Husband Georg (Dieter Berner), wife Anna (Birgit Doll) and daughter Eva (Leni Tanzer) are the family unit living a middle-class existence in suburban Austria. Their lives are that of conformity, aided by the usual trappings of modern living. The parents both work and Eva goes to school. They rise to the sound of the alarm clock at 6 each morning, ready for another day. Dressed and breakfasted, they each unquestioningly attend their respective institutions. They wash their car, go to the supermarket, listen to the radio, watch TV, the parents have sex. Eva, though, feigns blindness in a move which proves an eye-opener for the mother, an indication that you only have to scratch at the wipe-clean surface to reveal the stench of disaffection. Maybe a move to Australia is what the family needs.

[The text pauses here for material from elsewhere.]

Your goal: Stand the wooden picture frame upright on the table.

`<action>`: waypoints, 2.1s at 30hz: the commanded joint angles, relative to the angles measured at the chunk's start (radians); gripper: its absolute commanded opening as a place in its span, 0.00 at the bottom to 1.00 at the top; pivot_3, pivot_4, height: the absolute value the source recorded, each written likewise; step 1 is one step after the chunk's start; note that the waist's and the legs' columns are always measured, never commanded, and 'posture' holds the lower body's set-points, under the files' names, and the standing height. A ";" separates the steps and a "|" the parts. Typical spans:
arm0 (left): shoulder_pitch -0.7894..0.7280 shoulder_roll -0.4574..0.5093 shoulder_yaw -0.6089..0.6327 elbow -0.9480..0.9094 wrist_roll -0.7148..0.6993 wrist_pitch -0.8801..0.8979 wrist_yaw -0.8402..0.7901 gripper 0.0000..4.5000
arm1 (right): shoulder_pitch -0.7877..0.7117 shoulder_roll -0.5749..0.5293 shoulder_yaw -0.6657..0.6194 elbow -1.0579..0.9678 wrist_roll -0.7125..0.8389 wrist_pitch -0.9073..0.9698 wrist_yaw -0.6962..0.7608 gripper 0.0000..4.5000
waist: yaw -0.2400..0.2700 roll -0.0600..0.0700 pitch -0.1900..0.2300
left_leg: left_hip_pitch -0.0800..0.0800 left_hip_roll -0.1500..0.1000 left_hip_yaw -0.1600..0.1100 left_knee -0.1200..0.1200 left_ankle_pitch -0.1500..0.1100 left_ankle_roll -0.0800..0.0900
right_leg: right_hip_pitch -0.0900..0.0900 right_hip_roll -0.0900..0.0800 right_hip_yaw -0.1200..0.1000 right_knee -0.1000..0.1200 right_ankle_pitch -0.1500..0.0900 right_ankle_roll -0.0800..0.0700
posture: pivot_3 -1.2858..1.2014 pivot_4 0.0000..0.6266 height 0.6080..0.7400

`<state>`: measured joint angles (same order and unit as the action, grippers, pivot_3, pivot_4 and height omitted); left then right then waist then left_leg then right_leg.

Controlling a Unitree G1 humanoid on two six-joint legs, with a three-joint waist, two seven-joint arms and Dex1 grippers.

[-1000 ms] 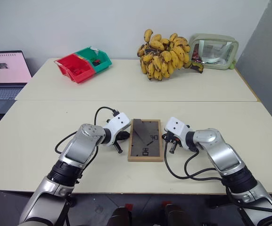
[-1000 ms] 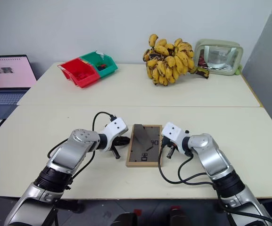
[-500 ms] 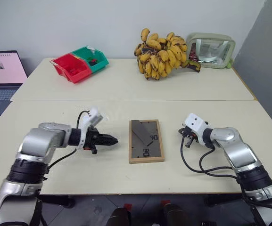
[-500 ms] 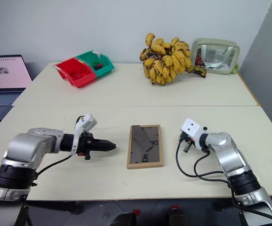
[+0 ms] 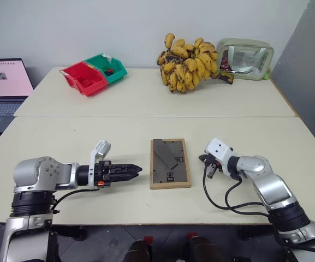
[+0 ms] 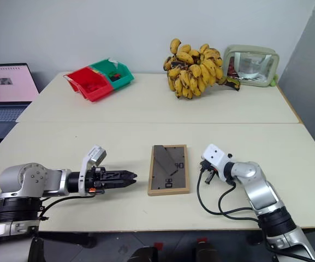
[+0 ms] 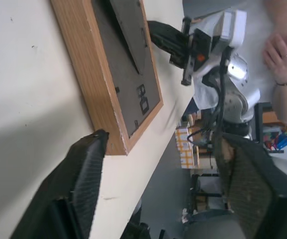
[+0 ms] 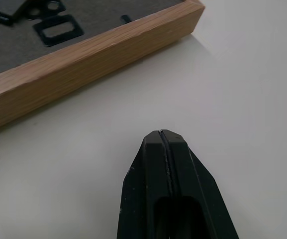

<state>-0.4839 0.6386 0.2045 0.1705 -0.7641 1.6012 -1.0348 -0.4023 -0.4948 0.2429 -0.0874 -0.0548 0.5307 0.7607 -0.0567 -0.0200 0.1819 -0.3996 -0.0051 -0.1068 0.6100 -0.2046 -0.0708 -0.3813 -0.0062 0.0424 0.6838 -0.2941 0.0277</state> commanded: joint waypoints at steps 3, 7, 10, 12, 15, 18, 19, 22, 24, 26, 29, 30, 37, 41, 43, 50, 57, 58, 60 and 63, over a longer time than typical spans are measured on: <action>0.045 -0.045 -0.044 0.052 0.010 -0.064 0.044 1.00 | 0.005 0.040 0.038 -0.069 0.009 0.025 -0.016 0.00 | -0.002 0.000 0.000 | 0.000 0.000 0.000 0.000 0.000 0.000 | 0.000 0.000 0.000 0.000 0.000 0.000 | 0.52 0.24 1.00; 0.048 -0.089 -0.107 0.116 0.055 -0.153 0.077 1.00 | -0.006 0.088 0.073 -0.060 -0.001 0.037 -0.039 0.00 | 0.005 0.003 -0.004 | 0.001 0.000 -0.001 0.000 0.000 0.000 | 0.001 -0.002 -0.001 0.000 0.000 0.000 | 0.52 0.24 1.00; 0.016 -0.121 -0.133 0.199 0.072 -0.182 0.087 1.00 | -0.017 0.117 0.089 -0.047 -0.006 0.042 -0.056 0.00 | 0.015 0.009 -0.008 | 0.004 -0.001 -0.001 0.000 0.000 0.000 | 0.005 -0.004 -0.001 -0.001 0.000 0.001 | 0.52 0.24 1.00; 0.001 -0.134 -0.151 0.221 0.072 -0.202 0.077 1.00 | -0.023 0.130 0.097 -0.041 -0.008 0.045 -0.064 0.00 | 0.022 0.010 -0.010 | 0.008 -0.002 -0.001 0.000 0.000 0.000 | 0.010 -0.005 -0.001 -0.003 -0.002 0.005 | 0.52 0.24 1.00; -0.029 -0.180 -0.160 0.226 0.061 -0.211 0.092 1.00 | -0.043 0.157 0.105 -0.033 -0.009 0.064 -0.084 0.00 | 0.028 0.013 -0.013 | 0.009 -0.003 -0.001 0.001 0.001 0.001 | 0.012 -0.006 -0.001 -0.003 -0.002 0.006 | 0.52 0.24 1.00; -0.037 -0.220 -0.145 0.167 0.025 -0.177 0.103 1.00 | -0.050 0.172 0.103 -0.037 -0.005 0.082 -0.096 0.00 | 0.030 0.013 -0.014 | 0.009 -0.004 -0.001 0.001 0.002 0.002 | 0.012 -0.007 -0.001 -0.003 -0.001 0.007 | 0.52 0.24 1.00; -0.036 -0.228 -0.140 0.152 0.019 -0.171 0.110 1.00 | -0.050 0.173 0.103 -0.039 -0.004 0.086 -0.097 0.00 | 0.030 0.013 -0.014 | 0.009 -0.004 -0.001 0.001 0.002 0.002 | 0.012 -0.007 -0.001 -0.003 -0.001 0.007 | 0.52 0.24 1.00; -0.031 -0.251 -0.113 0.126 0.012 -0.171 0.142 1.00 | -0.046 0.168 0.104 -0.039 -0.003 0.087 -0.099 0.00 | 0.030 0.013 -0.014 | 0.006 -0.004 -0.001 0.001 0.002 0.002 | 0.011 -0.008 -0.001 -0.004 -0.001 0.007 | 0.52 0.24 1.00; -0.029 -0.255 -0.089 0.124 0.012 -0.175 0.163 0.91 | -0.037 0.158 0.103 -0.040 -0.002 0.082 -0.098 0.00 | 0.030 0.013 -0.014 | 0.005 -0.004 -0.001 0.001 0.002 0.002 | 0.009 -0.008 -0.001 -0.003 -0.001 0.007 | 0.52 0.24 1.00; -0.025 -0.250 -0.077 0.117 0.007 -0.170 0.169 0.84 | -0.031 0.152 0.102 -0.040 -0.001 0.080 -0.098 0.00 | 0.026 0.013 -0.014 | 0.005 -0.004 -0.001 0.001 0.002 0.002 | 0.009 -0.008 -0.001 -0.003 -0.001 0.007 | 0.52 0.24 1.00; -0.022 -0.250 -0.059 0.115 -0.003 -0.159 0.180 0.72 | -0.028 0.146 0.100 -0.040 0.000 0.080 -0.099 0.00 | 0.023 0.012 -0.013 | 0.005 -0.004 -0.001 0.001 0.002 0.002 | 0.009 -0.008 -0.001 -0.003 -0.001 0.007 | 0.52 0.24 1.00; -0.023 -0.252 -0.051 0.114 -0.005 -0.162 0.185 0.67 | -0.026 0.142 0.097 -0.038 0.001 0.078 -0.098 0.00 | 0.022 0.012 -0.013 | 0.005 -0.004 -0.001 0.001 0.002 0.002 | 0.008 -0.008 -0.001 -0.003 -0.001 0.007 | 0.52 0.24 1.00; -0.058 -0.296 0.052 0.077 -0.052 -0.142 0.253 0.38 | 0.003 0.052 0.033 -0.044 0.008 0.061 -0.083 0.00 | 0.022 0.011 -0.013 | 0.003 -0.003 -0.001 0.001 0.002 0.002 | 0.007 -0.007 -0.002 -0.003 -0.001 0.007 | 0.52 0.24 1.00; -0.090 -0.328 0.131 0.028 -0.097 -0.120 0.310 0.29 | -0.025 -0.022 -0.055 -0.063 0.076 0.072 -0.020 0.00 | 0.025 0.008 -0.010 | 0.002 -0.004 -0.002 0.001 0.002 0.002 | 0.006 -0.008 -0.002 -0.004 -0.001 0.007 | 0.52 0.24 1.00; -0.099 -0.343 0.153 -0.027 -0.116 -0.114 0.340 0.29 | -0.077 -0.034 -0.126 -0.079 0.163 0.128 0.025 0.04 | 0.024 0.004 -0.008 | 0.001 -0.004 -0.002 0.001 0.002 0.002 | 0.006 -0.008 -0.002 -0.004 -0.001 0.007 | 0.52 0.24 1.00; -0.190 -0.342 0.157 -0.154 -0.108 -0.213 0.420 0.29 | -0.349 -0.007 -0.336 -0.060 0.509 0.409 0.120 0.35 | 0.010 -0.001 0.000 | 0.000 -0.002 -0.001 0.000 0.002 0.002 | 0.003 -0.007 -0.002 -0.003 0.001 0.005 | 0.52 0.24 1.00; -0.257 -0.294 0.097 -0.176 -0.070 -0.353 0.413 0.29 | -0.567 0.066 -0.343 0.105 0.615 0.426 0.134 0.69 | 0.010 -0.002 0.000 | -0.001 -0.003 0.000 -0.001 0.001 0.001 | 0.002 -0.007 -0.002 -0.004 0.002 0.003 | 0.52 0.24 1.00; -0.258 -0.282 0.085 -0.185 -0.073 -0.356 0.402 0.29 | -0.590 0.084 -0.335 0.136 0.617 0.412 0.136 0.75 | 0.010 -0.002 0.000 | -0.002 -0.003 0.000 -0.001 0.001 0.002 | 0.002 -0.008 -0.001 -0.004 0.002 0.003 | 0.52 0.24 1.00; -0.258 -0.268 0.070 -0.196 -0.084 -0.359 0.392 0.29 | -0.633 0.119 -0.321 0.205 0.606 0.374 0.142 0.85 | 0.009 -0.002 0.000 | -0.003 -0.003 0.001 -0.001 0.001 0.002 | -0.001 -0.008 -0.001 -0.004 0.002 0.003 | 0.52 0.24 1.00; -0.238 -0.253 0.042 -0.216 -0.079 -0.373 0.386 0.29 | -0.673 0.147 -0.288 0.293 0.570 0.297 0.160 0.99 | 0.006 -0.002 0.000 | -0.007 -0.003 0.001 -0.001 0.001 0.002 | -0.005 -0.008 -0.001 -0.003 0.002 0.003 | 0.52 0.24 1.00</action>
<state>-0.7148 0.3712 0.2539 0.0123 -0.8237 1.2614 -0.6237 -1.0408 -0.3509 -0.0496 0.1836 0.5242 0.8853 0.9002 -0.0505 -0.0222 0.1821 -0.4080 -0.0078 -0.1062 0.6093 -0.2033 -0.0693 -0.3878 -0.0141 0.0413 0.6810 -0.2924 0.0303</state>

Similarly to American Beauty, Haneke’s own tale of existential alienation sees the introverted vacuousness lead to a shock conclusion. Though the drama of cultural disaffection is played to like effect, The Seventh Continent is vastly different from the Sam Mendes film which came a decade later. There isn’t the gloss, plot or characterisation to Haneke’s film. Strangely, we barely know this combusting family, though we bear witness to a very personal destruction. The social displacement experienced by them is conveyed with a stark voyeurism which feels conversely both uncomfortably open but also detached. It is almost with gratitude that we receive this detached status as Haneke works away toward a conclusion that leaves you feeling emotionally winded. Those who cannot abide an unhappy ending will not be catered for here, as the plan for emigration to Australia is confounded by a turn which gives an emotional punch of such severity that it almost feels below the belt.
Bluntly put, this is a very depressing film, though one which rewards upon reflection as the almost imperceptible set-up yields gentle indications. But you can perceive Haneke’s leanings, you just must detect through the grey areas and the edges for what is purposefully lacking in conformed narrative construction. In an emptiness that portrays the family’s social isolation and cultural dissatisfaction, we have very little expressionism of any form, including dialogue. Voices seem as if disembodied as shots focus on objects and tasks. Much of the film takes place in real-time as we are forced to feel just how dully draining this repetition can be. Some will find this boring, but, surely all will feel successfully emotionally glaciated by the end of it all.
Not for the emotionally squeamish, this downbeat and stark family drama acutely portrays the futility of modern life. An unassumingly powerful film.